If you're concerned about the semantic meaning of the text you're changing with a regular expression, then you'd likely be better served by parsing it instead. Luckily python has two good modules to help you with parsing Python. Look at the Abstract Syntax Tree and the Parser modules. There's probably others for JavaScript if that's what you're doing; like slimit.
Future reference on Regular Expression questions, there's a lot of helpful information here:
https://stackoverflow.com/tags/regex/info
Reference - What does this regex mean?
And it took me 30 minutes from never having used this JavaScript parser in Python (replete with installation issues: please note the right ply version) to writing a basic solution given your example.

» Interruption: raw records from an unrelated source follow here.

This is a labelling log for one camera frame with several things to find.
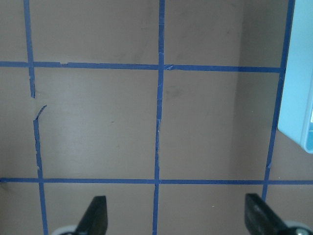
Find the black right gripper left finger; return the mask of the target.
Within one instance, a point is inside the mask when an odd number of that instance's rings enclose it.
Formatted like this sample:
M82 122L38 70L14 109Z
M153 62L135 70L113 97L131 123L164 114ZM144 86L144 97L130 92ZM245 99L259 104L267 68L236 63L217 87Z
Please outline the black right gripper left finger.
M78 223L75 235L105 235L108 228L106 196L95 196Z

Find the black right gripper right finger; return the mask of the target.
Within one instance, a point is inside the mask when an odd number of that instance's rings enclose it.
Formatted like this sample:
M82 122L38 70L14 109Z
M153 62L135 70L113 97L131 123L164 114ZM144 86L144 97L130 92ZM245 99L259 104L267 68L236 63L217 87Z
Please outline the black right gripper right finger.
M282 235L289 229L256 193L245 195L245 226L250 235Z

You can too.
# Note: sudo pip3 install ply==3.4 && sudo pip3 install slimit
from slimit import ast
from slimit.parser import Parser
from slimit.visitors import nodevisitor
data = 'a.funktion(); a.CallMethod(w); E.aa(w);'
tree = Parser().parse(data)
for node in nodevisitor.visit(tree):
if isinstance(node, ast.Identifier):
if node.value == 'a':
node.value = 'airplaine'
elif node.value == 'w':
node.value = 'worm'
print(tree.to_ecma())
It runs to give this output:
$ python3 src/python_renames_js_test.py
airplaine.funktion();
airplaine.CallMethod(worm);
E.aa(worm);
Caveats:
function is a reserved word, I used funktion
the to_ecma method pretty prints; there is likely another way to output it closer to the original input.
line = re.sub(r'\ba\b', 'airplane', line)
should get you closer. However, note that you will also be replacing a.CallMethod("That is a house") into airplane("That is airplane house"), and open("file.txt", "a") into open("file.txt", "airplane"). Getting it right in a complex syntax environment using RegExp is hard-to-impossible.